AIM OF THE EXERCISE. Each line of the material must appear again in the answer, exactly.

SUPPLIED DATA.
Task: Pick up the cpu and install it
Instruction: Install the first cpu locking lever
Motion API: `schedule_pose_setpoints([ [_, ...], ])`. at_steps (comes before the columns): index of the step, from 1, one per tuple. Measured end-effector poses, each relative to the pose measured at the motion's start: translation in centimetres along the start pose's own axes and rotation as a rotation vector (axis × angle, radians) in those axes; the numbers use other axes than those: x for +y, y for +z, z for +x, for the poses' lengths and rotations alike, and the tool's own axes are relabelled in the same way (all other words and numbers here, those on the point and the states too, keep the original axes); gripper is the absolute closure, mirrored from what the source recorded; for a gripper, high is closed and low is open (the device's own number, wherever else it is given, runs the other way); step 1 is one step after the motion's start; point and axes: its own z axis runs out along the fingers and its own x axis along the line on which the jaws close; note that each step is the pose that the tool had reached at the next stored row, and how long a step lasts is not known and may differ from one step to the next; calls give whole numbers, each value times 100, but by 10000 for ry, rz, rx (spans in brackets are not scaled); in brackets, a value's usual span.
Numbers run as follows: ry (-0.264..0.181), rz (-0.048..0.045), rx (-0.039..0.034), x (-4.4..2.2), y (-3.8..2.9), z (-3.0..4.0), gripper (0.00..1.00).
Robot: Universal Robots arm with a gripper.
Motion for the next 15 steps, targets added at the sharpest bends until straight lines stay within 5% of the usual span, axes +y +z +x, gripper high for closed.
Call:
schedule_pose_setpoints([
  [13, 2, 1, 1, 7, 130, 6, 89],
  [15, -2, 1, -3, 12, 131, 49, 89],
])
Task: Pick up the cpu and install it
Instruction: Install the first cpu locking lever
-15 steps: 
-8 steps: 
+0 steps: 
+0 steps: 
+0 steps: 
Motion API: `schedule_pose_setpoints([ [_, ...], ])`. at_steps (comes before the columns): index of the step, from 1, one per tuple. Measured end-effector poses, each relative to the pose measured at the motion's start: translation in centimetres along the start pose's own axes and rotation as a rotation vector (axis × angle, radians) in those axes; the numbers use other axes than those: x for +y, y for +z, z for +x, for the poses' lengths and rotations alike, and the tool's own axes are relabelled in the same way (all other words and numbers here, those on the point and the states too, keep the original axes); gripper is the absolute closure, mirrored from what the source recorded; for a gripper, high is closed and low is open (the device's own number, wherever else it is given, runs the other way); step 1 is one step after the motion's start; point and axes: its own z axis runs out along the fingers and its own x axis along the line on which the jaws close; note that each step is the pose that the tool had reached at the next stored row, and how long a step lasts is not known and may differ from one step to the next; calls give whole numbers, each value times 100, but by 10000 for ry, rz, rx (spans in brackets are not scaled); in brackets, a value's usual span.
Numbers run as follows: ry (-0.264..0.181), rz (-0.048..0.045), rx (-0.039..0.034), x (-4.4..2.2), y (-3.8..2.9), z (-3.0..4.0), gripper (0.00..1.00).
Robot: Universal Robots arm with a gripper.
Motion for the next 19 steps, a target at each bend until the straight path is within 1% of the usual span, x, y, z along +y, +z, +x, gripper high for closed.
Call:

OUTPUT OF THE TASK.
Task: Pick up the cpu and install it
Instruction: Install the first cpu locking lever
Motion API: `schedule_pose_setpoints([ [_, ...], ])`. at_steps (comes before the columns): index of the step, from 1, one per tuple. Measured end-effector poses, each relative to the pose measured at the motion's start: translation in centimetres along the start pose's own axes and rotation as a rotation vector (axis × angle, radians) in those axes; the numbers use other axes than those: x for +y, y for +z, z for +x, for the poses' lengths and rotations alike, and the tool's own axes are relabelled in the same way (all other words and numbers here, those on the point and the states too, keep the original axes); gripper is the absolute closure, mirrored from what the source recorded; for a gripper, high is closed and low is open (the device's own number, wherever else it is given, runs the other way); step 1 is one step after the motion's start; point and axes: its own z axis runs out along the fingers and its own x axis along the line on which the jaws close; note that each step is the pose that the tool had reached at the next stored row, and how long a step lasts is not known and may differ from one step to the next; calls give whole numbers, each value times 100, but by 10000 for ry, rz, rx (spans in brackets are not scaled); in brackets, a value's usual span.
Numbers run as follows: ry (-0.264..0.181), rz (-0.048..0.045), rx (-0.039..0.034), x (-4.4..2.2), y (-3.8..2.9), z (-3.0..4.0), gripper (0.00..1.00).
Robot: Universal Robots arm with a gripper.
Motion for the next 15 steps, targets added at the sharpest bends until straight lines stay within 5% of the usual span, axes +y +z +x, gripper high for closed.
Call:
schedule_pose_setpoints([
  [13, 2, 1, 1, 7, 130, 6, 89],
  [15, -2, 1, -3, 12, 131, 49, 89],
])
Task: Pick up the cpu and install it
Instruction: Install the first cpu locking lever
-15 steps: 
-8 steps: 
+0 steps: 
+0 steps: 
+0 steps: 
Motion API: `schedule_pose_setpoints([ [_, ...], ])`. at_steps (comes before the columns): index of the step, from 1, one per tuple. Measured end-effector poses, each relative to the pose measured at the motion's start: translation in centimetres along the start pose's own axes and rotation as a rotation vector (axis × angle, radians) in those axes; the numbers use other axes than those: x for +y, y for +z, z for +x, for the poses' lengths and rotations alike, and the tool's own axes are relabelled in the same way (all other words and numbers here, those on the point and the states too, keep the original axes); gripper is the absolute closure, mirrored from what the source recorded; for a gripper, high is closed and low is open (the device's own number, wherever else it is given, runs the other way); step 1 is one step after the motion's start; point and axes: its own z axis runs out along the fingers and its own x axis along the line on which the jaws close; note that each step is the pose that the tool had reached at the next stored row, and how long a step lasts is not known and may differ from one step to the next; calls give whole numbers, each value times 100, but by 10000 for ry, rz, rx (spans in brackets are not scaled); in brackets, a value's usual span.
Numbers run as follows: ry (-0.264..0.181), rz (-0.048..0.045), rx (-0.039..0.034), x (-4.4..2.2), y (-3.8..2.9), z (-3.0..4.0), gripper (0.00..1.00).
Robot: Universal Robots arm with a gripper.
Motion for the next 19 steps, a target at each bend until the straight path is within 1% of the usual span, x, y, z along +y, +z, +x, gripper high for closed.
Call:

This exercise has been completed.